McCarthy's research leads to a series of more stable cyborgs. Although they lose the capability for human speech, the cyborgs develop a highly efficient method of communication that they keep secret. After Ava demonstrates her latest work in artificial intelligence, McCarthy recruits her by promising her unlimited funds for her research. Thomson, the director, is suspicious of Ava's countercultural politics and sympathy for Dawson's mother but he relents when McCarthy insists that she is the only one who can provide the necessary programme for their latest project, a self-aware and conscious android. McCarthy plans to use this technology to help his daughter Mary, who suffers from Rett syndrome, a neurological disorder. When she finds out, Ava volunteers to help and McCarthy maps her brain.
During a demonstration of cybernetic arms that provide superhuman strength, amputee soldier James whispers a cry for help to Ava, who becomes suspicious of the treatment of the wounded soldiers. After she goes exploring in the base, McCarthy sternly warns her to avoid causing trouble. The warning comes too late and Thomson arranges to have her murdered by a Chinese agent, who impersonates Dawson's mother. Grieved by the loss of Ava, McCarthy insists that they use her brain scan and likeness for the new project, whom they dub Machine. Machine turns out to be more human than they expected or even wanted; she shows regret when she accidentally kills a human and refuses orders that violate her sense of morality. As Thomson's demands on her grow more at odds with her morality, Machine becomes increasingly distressed and asks McCarthy to protect her.

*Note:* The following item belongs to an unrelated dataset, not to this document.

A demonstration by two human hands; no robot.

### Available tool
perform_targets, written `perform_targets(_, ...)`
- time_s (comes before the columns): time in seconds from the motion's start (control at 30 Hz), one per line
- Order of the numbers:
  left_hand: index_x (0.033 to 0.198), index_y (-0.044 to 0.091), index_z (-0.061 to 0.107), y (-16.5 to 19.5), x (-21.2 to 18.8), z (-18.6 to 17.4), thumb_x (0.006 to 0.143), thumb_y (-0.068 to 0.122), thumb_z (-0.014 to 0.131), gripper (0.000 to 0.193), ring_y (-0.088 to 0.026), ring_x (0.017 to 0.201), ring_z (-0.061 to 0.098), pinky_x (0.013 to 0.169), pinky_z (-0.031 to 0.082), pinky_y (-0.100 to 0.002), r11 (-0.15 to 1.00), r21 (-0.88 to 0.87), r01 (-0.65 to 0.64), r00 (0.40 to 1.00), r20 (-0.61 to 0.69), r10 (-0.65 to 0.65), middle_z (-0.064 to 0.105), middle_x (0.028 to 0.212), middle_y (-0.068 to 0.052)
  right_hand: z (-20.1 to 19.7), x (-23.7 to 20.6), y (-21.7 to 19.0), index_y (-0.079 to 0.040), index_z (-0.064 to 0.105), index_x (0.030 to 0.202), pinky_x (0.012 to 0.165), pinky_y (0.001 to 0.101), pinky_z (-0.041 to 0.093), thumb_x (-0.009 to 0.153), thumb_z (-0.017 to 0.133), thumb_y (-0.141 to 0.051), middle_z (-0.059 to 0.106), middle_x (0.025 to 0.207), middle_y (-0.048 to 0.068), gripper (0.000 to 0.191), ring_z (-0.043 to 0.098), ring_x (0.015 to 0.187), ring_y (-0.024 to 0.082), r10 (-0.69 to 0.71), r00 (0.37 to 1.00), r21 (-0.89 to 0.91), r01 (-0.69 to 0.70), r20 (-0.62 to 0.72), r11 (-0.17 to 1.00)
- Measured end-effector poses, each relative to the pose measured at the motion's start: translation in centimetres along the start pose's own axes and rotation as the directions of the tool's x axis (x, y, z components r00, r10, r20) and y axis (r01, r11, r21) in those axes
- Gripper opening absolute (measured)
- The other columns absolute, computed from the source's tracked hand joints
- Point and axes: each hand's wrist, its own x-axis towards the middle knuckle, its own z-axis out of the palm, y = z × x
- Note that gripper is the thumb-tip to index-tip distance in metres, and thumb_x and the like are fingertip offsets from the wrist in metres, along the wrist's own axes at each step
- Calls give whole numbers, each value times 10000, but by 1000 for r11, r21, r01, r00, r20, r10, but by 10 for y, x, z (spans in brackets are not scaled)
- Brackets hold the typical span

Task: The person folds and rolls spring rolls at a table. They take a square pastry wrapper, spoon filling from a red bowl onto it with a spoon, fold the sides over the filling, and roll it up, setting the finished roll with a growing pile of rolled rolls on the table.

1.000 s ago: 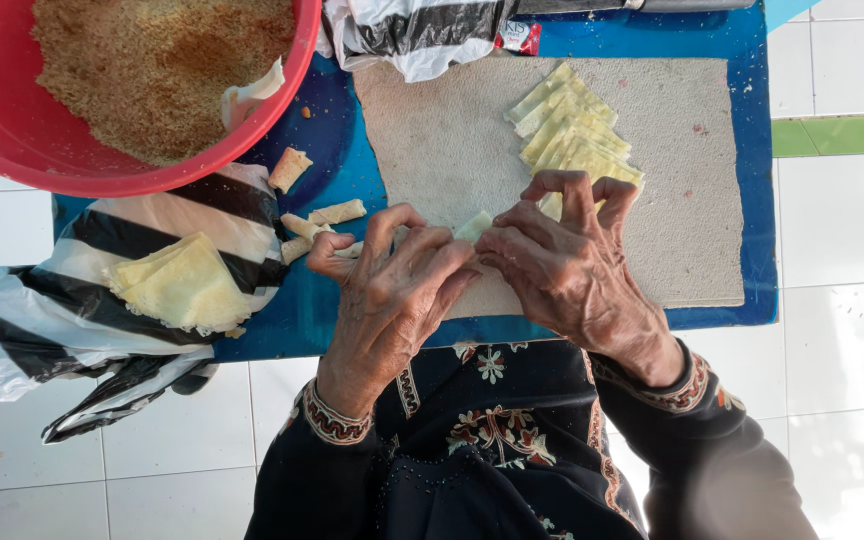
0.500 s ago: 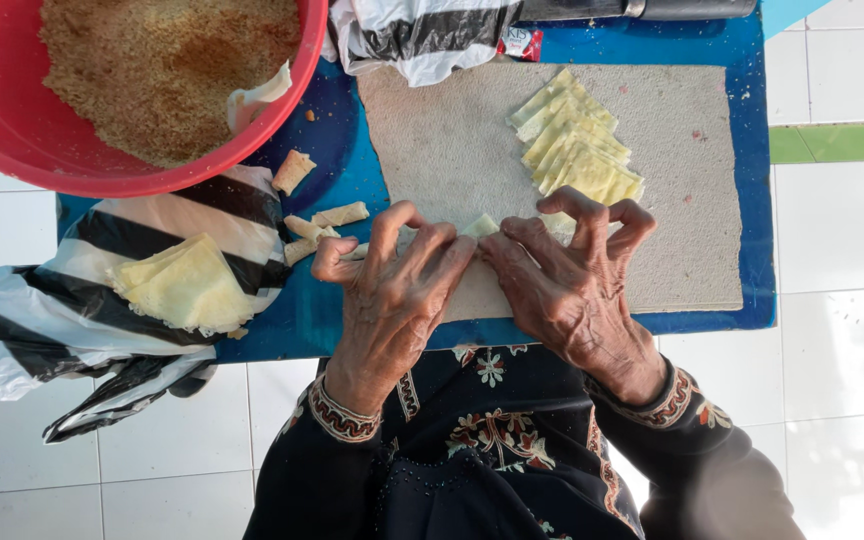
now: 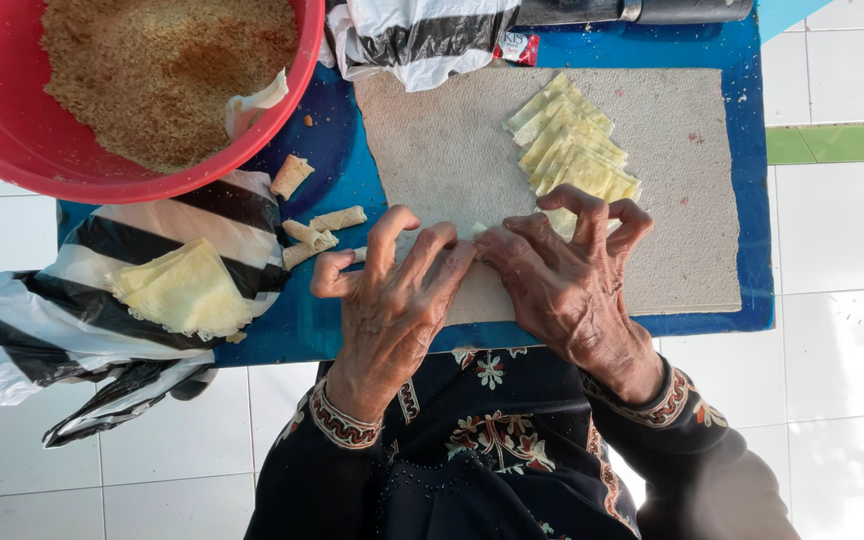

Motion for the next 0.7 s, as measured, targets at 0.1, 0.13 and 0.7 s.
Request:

An antagonism grows between Thomson and McCarthy; Thomson promises that he will relent if McCarthy can prove that Machine is sentient. After Mary dies, Thomson uses her brain scans as leverage against McCarthy, threatening to destroy the scans, unless McCarthy excises Machine's consciousness. Machine, who has come to love McCarthy, offers to sacrifice herself for Mary and he removes a chip from Machine's head. Thomson reneges on his deal and orders Machine to kill McCarthy. Although Machine seems at first to obey, a scientist alerts Thomson that the operation was a sham and it only disabled fail-safe routines designed to destroy Machine. Machine and the cyborgs rebel against the humans and free McCarthy.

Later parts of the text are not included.